> **About this exercise**: Set down, unchanged, the line holding "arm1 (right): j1" and all lines that follow it to the end of the material, leaving pictures out.

Source data section start

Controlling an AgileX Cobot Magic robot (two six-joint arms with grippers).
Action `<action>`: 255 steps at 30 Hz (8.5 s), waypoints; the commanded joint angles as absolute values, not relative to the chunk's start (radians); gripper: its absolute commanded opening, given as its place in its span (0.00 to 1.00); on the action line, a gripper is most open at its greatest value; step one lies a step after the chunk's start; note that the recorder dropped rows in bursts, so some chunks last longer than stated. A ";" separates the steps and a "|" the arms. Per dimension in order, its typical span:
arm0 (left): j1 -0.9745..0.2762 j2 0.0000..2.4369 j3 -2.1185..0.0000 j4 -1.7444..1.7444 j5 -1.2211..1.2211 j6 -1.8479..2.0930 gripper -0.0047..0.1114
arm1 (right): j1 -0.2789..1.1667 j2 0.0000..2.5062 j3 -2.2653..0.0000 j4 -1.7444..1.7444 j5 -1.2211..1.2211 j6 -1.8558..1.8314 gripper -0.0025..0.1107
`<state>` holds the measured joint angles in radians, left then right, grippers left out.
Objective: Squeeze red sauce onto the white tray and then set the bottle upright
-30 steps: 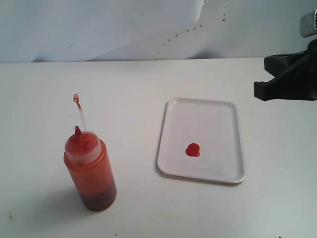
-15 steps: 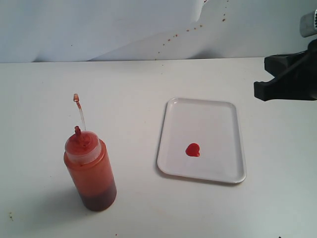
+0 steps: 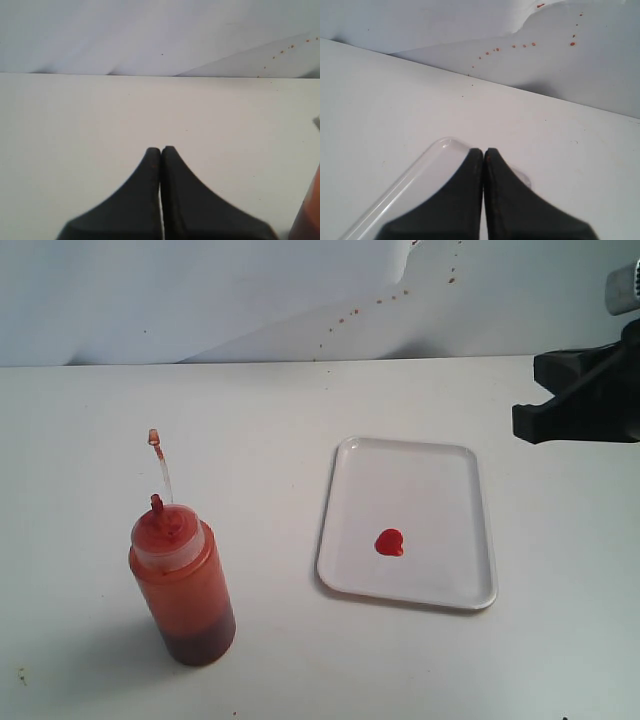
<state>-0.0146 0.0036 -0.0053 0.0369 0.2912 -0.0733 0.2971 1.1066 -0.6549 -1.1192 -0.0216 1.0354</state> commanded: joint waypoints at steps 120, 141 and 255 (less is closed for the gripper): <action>-0.058 0.000 0.000 0.043 0.284 -0.069 0.04 | -0.011 0.000 0.000 -0.033 0.103 -0.048 0.02; -0.058 0.000 0.000 0.043 0.284 -0.069 0.04 | -0.011 0.000 0.000 -0.044 0.329 0.000 0.02; -0.058 0.000 0.000 0.043 0.284 -0.069 0.04 | -0.011 0.000 0.000 -0.039 0.334 0.008 0.02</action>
<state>-0.0579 0.0036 -0.0053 0.0407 0.2912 -0.0670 -0.0025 0.0050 -0.0039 -0.0386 0.3349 0.0054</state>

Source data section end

> **Solution for this exercise**:
arm1 (right): j1 -0.2789..1.1667 j2 0.0000..2.5062 j3 -2.2653..0.0000 j4 -1.7444..1.7444 j5 -1.2211..1.2211 j6 -1.8558..1.8314 gripper -0.0025..0.1107
`<state>` holds the measured joint angles in radians, left then right, grippers left out.
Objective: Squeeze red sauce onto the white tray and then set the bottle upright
-30 steps: 
-15 steps: 
+0 steps: 
<state>-0.0146 0.0036 -0.0053 0.0369 0.2912 -0.0733 0.2971 1.1066 -0.6549 -1.1192 -0.0216 1.0354</state> commanded: joint waypoints at steps 120, 141 and 255 (less is closed for the gripper): <action>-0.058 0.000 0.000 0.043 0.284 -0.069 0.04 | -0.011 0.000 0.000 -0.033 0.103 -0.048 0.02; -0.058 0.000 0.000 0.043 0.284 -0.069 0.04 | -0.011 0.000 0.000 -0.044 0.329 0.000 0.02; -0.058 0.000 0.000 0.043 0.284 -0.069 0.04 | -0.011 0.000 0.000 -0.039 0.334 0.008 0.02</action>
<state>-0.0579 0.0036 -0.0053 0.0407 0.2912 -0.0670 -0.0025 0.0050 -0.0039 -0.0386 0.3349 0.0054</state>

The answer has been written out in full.